### The problem
Take the data below and filter it for lines containing the word "what"; show each line found.

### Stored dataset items
....

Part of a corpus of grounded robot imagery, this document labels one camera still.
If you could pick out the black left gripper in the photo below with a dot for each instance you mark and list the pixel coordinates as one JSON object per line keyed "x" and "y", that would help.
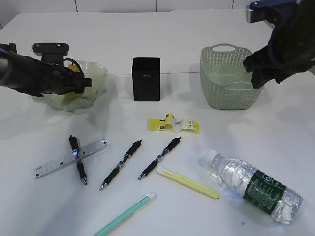
{"x": 65, "y": 80}

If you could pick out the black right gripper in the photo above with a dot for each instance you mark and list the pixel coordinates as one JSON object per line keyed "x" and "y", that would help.
{"x": 293, "y": 48}

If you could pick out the yellow pear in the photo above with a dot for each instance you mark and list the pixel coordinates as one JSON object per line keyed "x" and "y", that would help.
{"x": 73, "y": 95}

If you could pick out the yellow packaging paper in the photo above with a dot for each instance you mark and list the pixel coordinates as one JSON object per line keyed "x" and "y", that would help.
{"x": 174, "y": 124}

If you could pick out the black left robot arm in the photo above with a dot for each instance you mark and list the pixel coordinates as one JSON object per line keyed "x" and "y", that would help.
{"x": 26, "y": 74}

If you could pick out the pale green glass plate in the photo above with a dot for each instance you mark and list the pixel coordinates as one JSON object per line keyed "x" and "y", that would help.
{"x": 74, "y": 101}

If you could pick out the grey-green woven plastic basket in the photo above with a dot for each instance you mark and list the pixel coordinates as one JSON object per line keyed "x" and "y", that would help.
{"x": 225, "y": 82}

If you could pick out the black square pen holder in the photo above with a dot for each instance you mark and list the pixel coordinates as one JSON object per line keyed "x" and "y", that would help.
{"x": 146, "y": 78}

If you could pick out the black pen under ruler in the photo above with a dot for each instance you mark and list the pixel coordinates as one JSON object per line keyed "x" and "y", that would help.
{"x": 76, "y": 151}

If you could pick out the black gel pen middle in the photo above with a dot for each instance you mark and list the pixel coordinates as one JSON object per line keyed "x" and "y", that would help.
{"x": 119, "y": 166}

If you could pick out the black gel pen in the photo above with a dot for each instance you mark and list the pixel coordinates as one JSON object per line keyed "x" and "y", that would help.
{"x": 159, "y": 158}
{"x": 119, "y": 166}

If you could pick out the clear plastic ruler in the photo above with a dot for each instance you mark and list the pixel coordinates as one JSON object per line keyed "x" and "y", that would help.
{"x": 69, "y": 159}

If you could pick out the black gel pen right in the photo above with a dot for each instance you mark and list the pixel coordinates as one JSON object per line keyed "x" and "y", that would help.
{"x": 159, "y": 158}

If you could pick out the clear plastic water bottle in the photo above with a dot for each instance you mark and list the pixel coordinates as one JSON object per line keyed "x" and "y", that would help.
{"x": 266, "y": 193}

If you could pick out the yellow utility knife pen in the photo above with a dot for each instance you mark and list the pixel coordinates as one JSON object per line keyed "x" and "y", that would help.
{"x": 189, "y": 183}

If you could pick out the mint green pen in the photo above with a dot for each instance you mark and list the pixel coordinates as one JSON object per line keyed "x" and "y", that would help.
{"x": 126, "y": 214}

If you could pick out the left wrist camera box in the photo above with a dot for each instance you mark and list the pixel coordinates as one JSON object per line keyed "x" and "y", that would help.
{"x": 51, "y": 52}

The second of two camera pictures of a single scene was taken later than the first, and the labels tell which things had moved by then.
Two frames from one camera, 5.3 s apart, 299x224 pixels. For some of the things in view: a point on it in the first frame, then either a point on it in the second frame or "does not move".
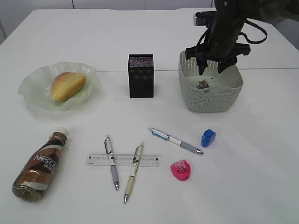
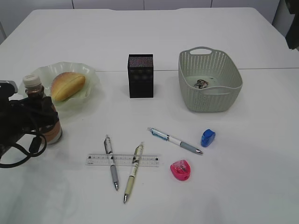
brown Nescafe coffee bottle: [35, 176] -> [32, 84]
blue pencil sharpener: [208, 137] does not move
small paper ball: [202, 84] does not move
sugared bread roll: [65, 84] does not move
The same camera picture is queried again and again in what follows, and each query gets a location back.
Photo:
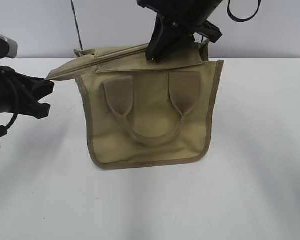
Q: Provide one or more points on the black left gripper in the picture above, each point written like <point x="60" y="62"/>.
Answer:
<point x="15" y="90"/>

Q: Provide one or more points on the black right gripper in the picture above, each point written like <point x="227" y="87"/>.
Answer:
<point x="173" y="19"/>

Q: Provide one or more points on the yellow canvas tote bag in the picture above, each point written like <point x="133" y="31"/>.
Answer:
<point x="140" y="113"/>

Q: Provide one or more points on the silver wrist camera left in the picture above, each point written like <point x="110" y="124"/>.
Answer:
<point x="8" y="47"/>

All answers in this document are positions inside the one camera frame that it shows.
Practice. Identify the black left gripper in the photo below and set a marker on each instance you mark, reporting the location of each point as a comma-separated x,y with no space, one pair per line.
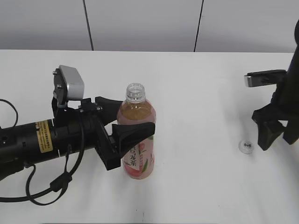
84,128

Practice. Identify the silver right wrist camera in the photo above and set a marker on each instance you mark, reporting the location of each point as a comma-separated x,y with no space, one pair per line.
263,78

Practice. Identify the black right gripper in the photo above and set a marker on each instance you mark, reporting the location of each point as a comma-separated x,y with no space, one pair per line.
284,105

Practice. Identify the white bottle cap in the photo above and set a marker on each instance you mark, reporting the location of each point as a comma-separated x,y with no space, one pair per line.
246,147

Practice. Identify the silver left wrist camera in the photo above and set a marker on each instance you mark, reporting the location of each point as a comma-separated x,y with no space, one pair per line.
68,85

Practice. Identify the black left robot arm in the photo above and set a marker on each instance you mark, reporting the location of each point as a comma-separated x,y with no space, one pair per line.
25,145

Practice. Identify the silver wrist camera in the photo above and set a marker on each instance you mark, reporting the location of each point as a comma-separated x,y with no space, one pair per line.
68,85
263,78

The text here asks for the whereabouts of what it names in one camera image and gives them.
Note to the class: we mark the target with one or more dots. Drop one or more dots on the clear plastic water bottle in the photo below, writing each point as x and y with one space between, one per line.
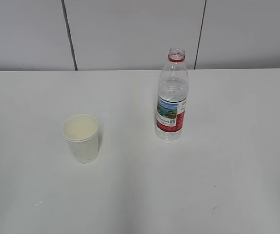
173 87

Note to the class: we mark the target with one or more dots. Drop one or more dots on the white paper cup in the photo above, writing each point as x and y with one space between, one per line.
82 135

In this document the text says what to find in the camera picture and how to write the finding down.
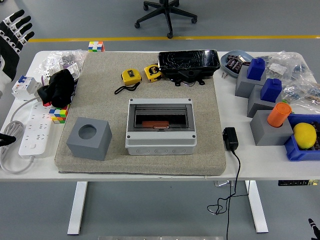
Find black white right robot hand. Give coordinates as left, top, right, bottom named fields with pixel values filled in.
left=307, top=218, right=320, bottom=240

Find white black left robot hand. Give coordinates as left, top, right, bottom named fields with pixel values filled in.
left=0, top=9, right=35, bottom=100

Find grey cube holder block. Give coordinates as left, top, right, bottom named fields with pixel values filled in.
left=249, top=109, right=294, bottom=147
left=66, top=116, right=113, bottom=162
left=234, top=65, right=267, bottom=99
left=246, top=84, right=283, bottom=118

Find orange cylinder battery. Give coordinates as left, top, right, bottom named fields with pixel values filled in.
left=141, top=120, right=170, bottom=130
left=266, top=101, right=293, bottom=128

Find grey electrical box clear lid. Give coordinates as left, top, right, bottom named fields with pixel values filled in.
left=124, top=97, right=198, bottom=156

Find white circuit breaker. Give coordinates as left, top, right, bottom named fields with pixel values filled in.
left=11, top=75, right=43, bottom=101

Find black table control panel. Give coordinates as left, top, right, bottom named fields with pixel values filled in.
left=277, top=179, right=320, bottom=187

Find clear bag of small parts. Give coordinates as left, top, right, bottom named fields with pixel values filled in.
left=39, top=49, right=88, bottom=83
left=281, top=74, right=320, bottom=108
left=256, top=50, right=315, bottom=83

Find white table leg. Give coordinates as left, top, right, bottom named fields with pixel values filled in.
left=244, top=179, right=270, bottom=234
left=67, top=181, right=88, bottom=236

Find black cloth glove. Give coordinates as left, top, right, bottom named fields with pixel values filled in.
left=37, top=69, right=76, bottom=108

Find colourful puzzle cube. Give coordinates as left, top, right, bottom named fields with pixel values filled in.
left=48, top=103, right=70, bottom=125

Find blue plastic bin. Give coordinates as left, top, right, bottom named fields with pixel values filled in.
left=283, top=113, right=320, bottom=162

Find white-faced puzzle cube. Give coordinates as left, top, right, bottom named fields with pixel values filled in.
left=87, top=41, right=105, bottom=53

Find white power strip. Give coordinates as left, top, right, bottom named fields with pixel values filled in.
left=18, top=101, right=55, bottom=159

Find dark packets in bin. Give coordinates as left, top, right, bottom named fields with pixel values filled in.
left=309, top=121, right=320, bottom=152

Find yellow lemon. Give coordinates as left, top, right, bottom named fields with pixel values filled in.
left=292, top=122, right=318, bottom=150

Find black power adapter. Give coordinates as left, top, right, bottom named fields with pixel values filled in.
left=222, top=126, right=240, bottom=152

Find grey-brown mat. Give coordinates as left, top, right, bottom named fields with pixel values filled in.
left=54, top=51, right=227, bottom=176

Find blue square block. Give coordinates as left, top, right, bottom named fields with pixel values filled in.
left=246, top=57, right=266, bottom=81
left=260, top=78, right=283, bottom=103

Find black plastic tray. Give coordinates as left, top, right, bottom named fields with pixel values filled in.
left=157, top=49, right=221, bottom=87

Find dark snack packet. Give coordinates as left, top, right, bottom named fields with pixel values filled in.
left=231, top=61, right=244, bottom=74
left=225, top=55, right=238, bottom=68

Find blue-grey shallow dish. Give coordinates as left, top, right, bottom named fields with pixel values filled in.
left=220, top=49, right=255, bottom=79

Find white power strip cable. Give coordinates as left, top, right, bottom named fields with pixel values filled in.
left=0, top=96, right=42, bottom=175

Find black adapter cord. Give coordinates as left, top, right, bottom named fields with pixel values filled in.
left=207, top=148, right=242, bottom=240

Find yellow tape measure black strap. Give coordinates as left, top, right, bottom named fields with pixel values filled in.
left=114, top=68, right=143, bottom=95

....

### Task solution
The same camera picture is queried again and again in what follows, and each query gets a location back.
The text here asks for the whereabouts of what it names in one camera image and gives them.
In this document the text says what to find in the camera picture and how to write the finding down.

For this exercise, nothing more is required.